» **What you should do**:
Reproduce the listing verbatim.

[Given data Boundary: Start]

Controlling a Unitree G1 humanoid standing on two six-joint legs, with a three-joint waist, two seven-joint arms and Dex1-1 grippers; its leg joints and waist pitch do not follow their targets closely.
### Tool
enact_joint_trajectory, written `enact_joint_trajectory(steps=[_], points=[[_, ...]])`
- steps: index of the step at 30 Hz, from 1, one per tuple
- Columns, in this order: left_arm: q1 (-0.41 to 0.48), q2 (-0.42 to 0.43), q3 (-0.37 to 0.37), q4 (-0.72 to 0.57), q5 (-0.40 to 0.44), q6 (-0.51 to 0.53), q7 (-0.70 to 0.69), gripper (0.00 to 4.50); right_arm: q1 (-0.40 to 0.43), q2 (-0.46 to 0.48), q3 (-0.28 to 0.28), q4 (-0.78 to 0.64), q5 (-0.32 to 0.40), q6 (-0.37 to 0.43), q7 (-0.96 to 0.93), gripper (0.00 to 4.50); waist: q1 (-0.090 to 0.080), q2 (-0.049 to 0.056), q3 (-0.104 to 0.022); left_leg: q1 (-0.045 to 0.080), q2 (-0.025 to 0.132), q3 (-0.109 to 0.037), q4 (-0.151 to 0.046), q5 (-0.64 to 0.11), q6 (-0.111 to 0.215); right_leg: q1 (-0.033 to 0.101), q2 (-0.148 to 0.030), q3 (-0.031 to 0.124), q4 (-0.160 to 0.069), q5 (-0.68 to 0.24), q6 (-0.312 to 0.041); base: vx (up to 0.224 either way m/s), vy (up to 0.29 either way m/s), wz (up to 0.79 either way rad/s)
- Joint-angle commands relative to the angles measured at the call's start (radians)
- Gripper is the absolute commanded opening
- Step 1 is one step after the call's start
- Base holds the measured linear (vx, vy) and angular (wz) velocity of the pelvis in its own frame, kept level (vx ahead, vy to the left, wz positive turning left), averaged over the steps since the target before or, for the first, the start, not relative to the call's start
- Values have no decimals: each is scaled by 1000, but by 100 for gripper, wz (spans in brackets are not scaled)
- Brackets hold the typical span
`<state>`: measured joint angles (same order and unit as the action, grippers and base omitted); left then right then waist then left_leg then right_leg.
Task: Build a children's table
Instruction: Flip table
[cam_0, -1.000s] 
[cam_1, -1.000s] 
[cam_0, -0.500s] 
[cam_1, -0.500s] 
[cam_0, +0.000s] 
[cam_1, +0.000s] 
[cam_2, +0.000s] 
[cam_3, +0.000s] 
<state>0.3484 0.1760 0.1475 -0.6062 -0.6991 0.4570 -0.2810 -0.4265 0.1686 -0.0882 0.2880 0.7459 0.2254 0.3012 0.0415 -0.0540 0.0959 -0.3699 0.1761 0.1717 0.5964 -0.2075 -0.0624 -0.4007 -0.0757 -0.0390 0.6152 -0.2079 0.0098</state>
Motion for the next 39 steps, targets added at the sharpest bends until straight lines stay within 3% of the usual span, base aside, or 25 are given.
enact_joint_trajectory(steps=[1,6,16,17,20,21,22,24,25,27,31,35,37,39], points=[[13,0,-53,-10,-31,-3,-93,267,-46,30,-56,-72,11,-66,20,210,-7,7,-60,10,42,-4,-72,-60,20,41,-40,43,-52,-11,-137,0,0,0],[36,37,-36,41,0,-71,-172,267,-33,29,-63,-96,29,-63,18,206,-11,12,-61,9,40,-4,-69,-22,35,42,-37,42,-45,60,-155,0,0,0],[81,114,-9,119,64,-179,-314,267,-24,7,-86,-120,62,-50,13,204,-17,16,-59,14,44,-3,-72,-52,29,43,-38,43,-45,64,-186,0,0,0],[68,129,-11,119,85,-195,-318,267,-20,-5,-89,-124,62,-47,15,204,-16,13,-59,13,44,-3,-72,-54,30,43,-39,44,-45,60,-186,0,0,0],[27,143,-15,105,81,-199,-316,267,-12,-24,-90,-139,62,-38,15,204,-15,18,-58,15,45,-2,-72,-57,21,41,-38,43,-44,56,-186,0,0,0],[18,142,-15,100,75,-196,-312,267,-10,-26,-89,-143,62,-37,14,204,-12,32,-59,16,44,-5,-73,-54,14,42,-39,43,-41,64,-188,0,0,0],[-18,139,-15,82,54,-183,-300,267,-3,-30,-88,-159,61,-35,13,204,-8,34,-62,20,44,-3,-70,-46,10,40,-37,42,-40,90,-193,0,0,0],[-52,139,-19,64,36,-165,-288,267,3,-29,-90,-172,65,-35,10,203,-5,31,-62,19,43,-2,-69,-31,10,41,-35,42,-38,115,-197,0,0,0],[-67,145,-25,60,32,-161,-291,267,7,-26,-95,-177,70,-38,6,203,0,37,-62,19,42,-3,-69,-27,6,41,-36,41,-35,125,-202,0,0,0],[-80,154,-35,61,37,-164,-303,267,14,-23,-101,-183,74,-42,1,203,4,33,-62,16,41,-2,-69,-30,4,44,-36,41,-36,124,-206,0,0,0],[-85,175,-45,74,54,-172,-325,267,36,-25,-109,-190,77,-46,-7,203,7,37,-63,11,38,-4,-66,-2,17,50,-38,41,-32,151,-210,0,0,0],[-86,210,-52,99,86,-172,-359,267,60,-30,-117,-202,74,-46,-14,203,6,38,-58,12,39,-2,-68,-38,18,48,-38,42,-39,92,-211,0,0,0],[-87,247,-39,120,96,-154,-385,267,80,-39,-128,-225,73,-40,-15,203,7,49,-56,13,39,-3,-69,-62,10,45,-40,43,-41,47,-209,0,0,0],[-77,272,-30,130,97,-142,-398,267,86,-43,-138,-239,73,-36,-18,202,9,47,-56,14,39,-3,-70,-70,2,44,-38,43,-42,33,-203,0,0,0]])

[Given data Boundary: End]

» **Exercise solution**:
Controlling a Unitree G1 humanoid standing on two six-joint legs, with a three-joint waist, two seven-joint arms and Dex1-1 grippers; its leg joints and waist pitch do not follow their targets closely.
### Tool
enact_joint_trajectory, written `enact_joint_trajectory(steps=[_], points=[[_, ...]])`
- steps: index of the step at 30 Hz, from 1, one per tuple
- Columns, in this order: left_arm: q1 (-0.41 to 0.48), q2 (-0.42 to 0.43), q3 (-0.37 to 0.37), q4 (-0.72 to 0.57), q5 (-0.40 to 0.44), q6 (-0.51 to 0.53), q7 (-0.70 to 0.69), gripper (0.00 to 4.50); right_arm: q1 (-0.40 to 0.43), q2 (-0.46 to 0.48), q3 (-0.28 to 0.28), q4 (-0.78 to 0.64), q5 (-0.32 to 0.40), q6 (-0.37 to 0.43), q7 (-0.96 to 0.93), gripper (0.00 to 4.50); waist: q1 (-0.090 to 0.080), q2 (-0.049 to 0.056), q3 (-0.104 to 0.022); left_leg: q1 (-0.045 to 0.080), q2 (-0.025 to 0.132), q3 (-0.109 to 0.037), q4 (-0.151 to 0.046), q5 (-0.64 to 0.11), q6 (-0.111 to 0.215); right_leg: q1 (-0.033 to 0.101), q2 (-0.148 to 0.030), q3 (-0.031 to 0.124), q4 (-0.160 to 0.069), q5 (-0.68 to 0.24), q6 (-0.312 to 0.041); base: vx (up to 0.224 either way m/s), vy (up to 0.29 either way m/s), wz (up to 0.79 either way rad/s)
- Joint-angle commands relative to the angles measured at the call's start (radians)
- Gripper is the absolute commanded opening
- Step 1 is one step after the call's start
- Base holds the measured linear (vx, vy) and angular (wz) velocity of the pelvis in its own frame, kept level (vx ahead, vy to the left, wz positive turning left), averaged over the steps since the target before or, for the first, the start, not relative to the call's start
- Values have no decimals: each is scaled by 1000, but by 100 for gripper, wz (spans in brackets are not scaled)
- Brackets hold the typical span
`<state>`: measured joint angles (same order and unit as the action, grippers and base omitted); left then right then waist then left_leg then right_leg.
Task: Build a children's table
Instruction: Flip table
[cam_0, -1.000s] 
[cam_1, -1.000s] 
[cam_0, -0.500s] 
[cam_1, -0.500s] 
[cam_0, +0.000s] 
[cam_1, +0.000s] 
[cam_2, +0.000s] 
[cam_3, +0.000s] 
<state>0.3484 0.1760 0.1475 -0.6062 -0.6991 0.4570 -0.2810 -0.4265 0.1686 -0.0882 0.2880 0.7459 0.2254 0.3012 0.0415 -0.0540 0.0959 -0.3699 0.1761 0.1717 0.5964 -0.2075 -0.0624 -0.4007 -0.0757 -0.0390 0.6152 -0.2079 0.0098</state>
Motion for the next 39 steps, targets added at the sharpest bends until straight lines stay within 3% of the usual span, base aside, or 25 are given.
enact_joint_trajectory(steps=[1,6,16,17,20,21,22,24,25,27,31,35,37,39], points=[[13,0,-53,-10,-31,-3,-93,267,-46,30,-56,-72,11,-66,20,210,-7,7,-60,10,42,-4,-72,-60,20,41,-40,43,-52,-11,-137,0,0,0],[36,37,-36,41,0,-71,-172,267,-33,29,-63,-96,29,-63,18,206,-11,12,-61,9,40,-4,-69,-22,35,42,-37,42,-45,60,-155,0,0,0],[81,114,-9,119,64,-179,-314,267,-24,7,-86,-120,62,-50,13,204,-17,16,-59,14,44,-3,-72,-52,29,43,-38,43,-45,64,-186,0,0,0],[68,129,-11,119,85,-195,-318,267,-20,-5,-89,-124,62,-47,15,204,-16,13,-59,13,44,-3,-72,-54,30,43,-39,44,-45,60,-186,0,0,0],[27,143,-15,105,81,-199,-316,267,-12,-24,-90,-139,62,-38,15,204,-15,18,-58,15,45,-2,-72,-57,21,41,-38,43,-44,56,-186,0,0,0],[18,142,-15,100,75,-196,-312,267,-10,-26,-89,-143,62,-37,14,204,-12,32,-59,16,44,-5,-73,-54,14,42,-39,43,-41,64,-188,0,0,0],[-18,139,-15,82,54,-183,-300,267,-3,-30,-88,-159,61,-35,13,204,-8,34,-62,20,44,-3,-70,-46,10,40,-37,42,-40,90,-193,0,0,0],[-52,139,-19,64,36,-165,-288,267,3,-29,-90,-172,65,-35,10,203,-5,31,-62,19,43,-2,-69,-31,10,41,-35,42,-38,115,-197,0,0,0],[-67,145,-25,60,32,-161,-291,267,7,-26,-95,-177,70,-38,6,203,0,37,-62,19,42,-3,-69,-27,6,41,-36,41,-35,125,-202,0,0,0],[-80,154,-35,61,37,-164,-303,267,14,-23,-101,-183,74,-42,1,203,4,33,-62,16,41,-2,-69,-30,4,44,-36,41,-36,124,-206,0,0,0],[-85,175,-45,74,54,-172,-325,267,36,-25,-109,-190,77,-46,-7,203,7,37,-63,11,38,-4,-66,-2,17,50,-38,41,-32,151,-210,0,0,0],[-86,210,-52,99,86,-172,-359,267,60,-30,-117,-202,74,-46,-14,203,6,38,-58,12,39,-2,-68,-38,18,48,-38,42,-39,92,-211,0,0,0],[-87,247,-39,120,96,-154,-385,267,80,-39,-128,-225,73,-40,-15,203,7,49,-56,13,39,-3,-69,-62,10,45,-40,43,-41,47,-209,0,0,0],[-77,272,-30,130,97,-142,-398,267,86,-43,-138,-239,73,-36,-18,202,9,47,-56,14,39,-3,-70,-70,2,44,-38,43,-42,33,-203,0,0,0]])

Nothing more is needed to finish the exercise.